> **Task prompt**: What you return should be the full listing, word for word, without a single image.

**********

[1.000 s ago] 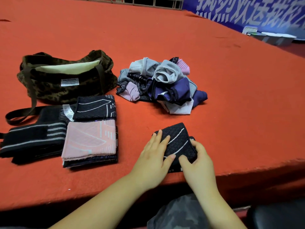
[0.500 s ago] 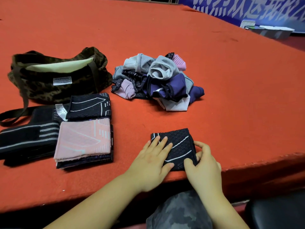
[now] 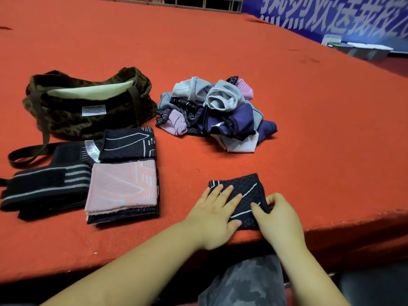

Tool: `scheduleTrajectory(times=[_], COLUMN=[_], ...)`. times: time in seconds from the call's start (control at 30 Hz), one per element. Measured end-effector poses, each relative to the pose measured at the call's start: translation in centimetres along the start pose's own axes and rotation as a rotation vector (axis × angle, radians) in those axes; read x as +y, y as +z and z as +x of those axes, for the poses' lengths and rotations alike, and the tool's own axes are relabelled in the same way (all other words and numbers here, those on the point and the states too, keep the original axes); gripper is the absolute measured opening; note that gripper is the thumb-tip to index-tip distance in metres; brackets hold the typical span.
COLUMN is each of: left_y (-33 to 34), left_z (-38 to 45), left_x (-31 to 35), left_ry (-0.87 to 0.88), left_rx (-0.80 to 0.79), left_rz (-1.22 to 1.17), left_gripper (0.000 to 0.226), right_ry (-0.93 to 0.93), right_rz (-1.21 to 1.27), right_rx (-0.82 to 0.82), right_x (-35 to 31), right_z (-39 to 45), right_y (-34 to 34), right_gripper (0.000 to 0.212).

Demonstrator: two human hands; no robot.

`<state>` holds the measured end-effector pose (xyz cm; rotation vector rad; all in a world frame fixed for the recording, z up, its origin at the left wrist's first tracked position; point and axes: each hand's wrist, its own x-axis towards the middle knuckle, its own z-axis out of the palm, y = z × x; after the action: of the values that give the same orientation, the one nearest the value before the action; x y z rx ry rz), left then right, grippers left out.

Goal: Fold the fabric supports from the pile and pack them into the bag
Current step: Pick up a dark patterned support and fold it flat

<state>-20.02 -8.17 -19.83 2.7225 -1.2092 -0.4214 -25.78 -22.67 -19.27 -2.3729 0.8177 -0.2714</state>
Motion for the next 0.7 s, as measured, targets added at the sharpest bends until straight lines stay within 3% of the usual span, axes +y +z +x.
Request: scheduleTrajectory(times=[0.17, 0.27, 0.33, 0.43, 0.57, 0.63, 0.7], left_y=[-1.2, -1.5, -1.9, -3.5, -6.1, -6.9, -7.0], left_z=[1.1, 1.1, 1.0, 0.2, -1.9, -3.5, -4.9], left_x=[-0.5, -0.2, -0.1, 0.2, -1.1, -2.6, -4.3], left_ry=[-0.018, -0.031, -0.046, -0.129, -0.258, -0.204, -0.217], left_rx=[0.174, 0.237, 0.256, 0.221, 0.140, 0.156, 0.259], left_rz=[-0.090, -0.226, -0.519, -1.209, -1.941, -2.077, -2.017], left_gripper=[0.051, 0.040, 0.035, 0.027, 0.032, 0.029, 0.022], right_ry=[-0.002, 0.067, 0.008, -0.170, -0.432, -0.551, -0.655], right_rz=[0.163, 0.411, 0.568, 0.633, 0.574, 0.513, 0.465], right_rx=[-0.028, -0.019, 0.061, 0.134, 0.039, -0.043, -0.114], right_x=[-0.3, -1.2, -2.1, -4.1, -7.7, -9.5, -11.1], right_z=[0.1, -0.4, -1.0, -2.3, -4.3, -5.1, -5.8], right_y=[-0.4, -0.9, -1.0, -0.3, 1.3, 2.0, 2.5], right_gripper=[0.027, 0.023, 0.034, 0.056, 0.082, 0.087, 0.088])
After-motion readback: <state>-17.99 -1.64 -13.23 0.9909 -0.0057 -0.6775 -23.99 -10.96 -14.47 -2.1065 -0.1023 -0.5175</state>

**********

> **Written reply**:
[1.000 s ago] 
[0.500 s ago] 
[now] 

Tool: `scheduleTrajectory(times=[_], COLUMN=[_], ...)`. times: time in seconds from the call's start (control at 30 Hz), one per element. Measured end-effector poses, each relative to the pose measured at the call's start: translation in centimetres along the start pose's own axes and rotation as a rotation vector (axis × angle, radians) in those axes; read x as +y, y as +z and z as +x of those axes, for the poses' lengths and rotations alike, and the tool's own axes are relabelled in the same way (all other words and numbers here, those on the point and the states too, keep the original axes); gripper is the absolute measured opening; note that gripper is the thumb-tip to index-tip distance in metres; brackets hold the typical span.
COLUMN is each of: left_y (-33 to 34), left_z (-38 to 45), left_x (-31 to 35), left_ry (-0.87 to 0.88), left_rx (-0.80 to 0.79), left_rz (-1.22 to 1.17), left_gripper (0.000 to 0.226), right_ry (-0.93 to 0.93), right_rz (-1.21 to 1.27), right_rx (-0.82 to 0.82), right_x (-35 to 31), right_z (-39 to 45), right_y (-34 to 34), right_gripper (0.000 to 0.212).

Demonstrator: two human hands; no robot.

`<state>` holds the measured end-effector pose (xyz cm; rotation vector rad; all in a world frame fixed for the recording, z up, its origin at the left wrist's first tracked position; point and axes: each hand's wrist, its own x-axis towards the middle knuckle, its own z-axis out of the palm, y = z × x; after the action: of the values that give the same orientation, the one nearest the value before the action; x y z rx ry rz), left then right, grippers left out.

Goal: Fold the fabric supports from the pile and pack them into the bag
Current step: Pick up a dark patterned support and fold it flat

<state>-20.02 -8.17 -19.83 2.7225 -1.2092 -0.4214 -25.78 -22.67 -19.27 -2.3729 0.8177 -0.2714</state>
Motion for the next 0.7 s, as measured, targets added at the sharpest bends until straight lines stay within 3% of the usual span, axes +y +z +x.
Request: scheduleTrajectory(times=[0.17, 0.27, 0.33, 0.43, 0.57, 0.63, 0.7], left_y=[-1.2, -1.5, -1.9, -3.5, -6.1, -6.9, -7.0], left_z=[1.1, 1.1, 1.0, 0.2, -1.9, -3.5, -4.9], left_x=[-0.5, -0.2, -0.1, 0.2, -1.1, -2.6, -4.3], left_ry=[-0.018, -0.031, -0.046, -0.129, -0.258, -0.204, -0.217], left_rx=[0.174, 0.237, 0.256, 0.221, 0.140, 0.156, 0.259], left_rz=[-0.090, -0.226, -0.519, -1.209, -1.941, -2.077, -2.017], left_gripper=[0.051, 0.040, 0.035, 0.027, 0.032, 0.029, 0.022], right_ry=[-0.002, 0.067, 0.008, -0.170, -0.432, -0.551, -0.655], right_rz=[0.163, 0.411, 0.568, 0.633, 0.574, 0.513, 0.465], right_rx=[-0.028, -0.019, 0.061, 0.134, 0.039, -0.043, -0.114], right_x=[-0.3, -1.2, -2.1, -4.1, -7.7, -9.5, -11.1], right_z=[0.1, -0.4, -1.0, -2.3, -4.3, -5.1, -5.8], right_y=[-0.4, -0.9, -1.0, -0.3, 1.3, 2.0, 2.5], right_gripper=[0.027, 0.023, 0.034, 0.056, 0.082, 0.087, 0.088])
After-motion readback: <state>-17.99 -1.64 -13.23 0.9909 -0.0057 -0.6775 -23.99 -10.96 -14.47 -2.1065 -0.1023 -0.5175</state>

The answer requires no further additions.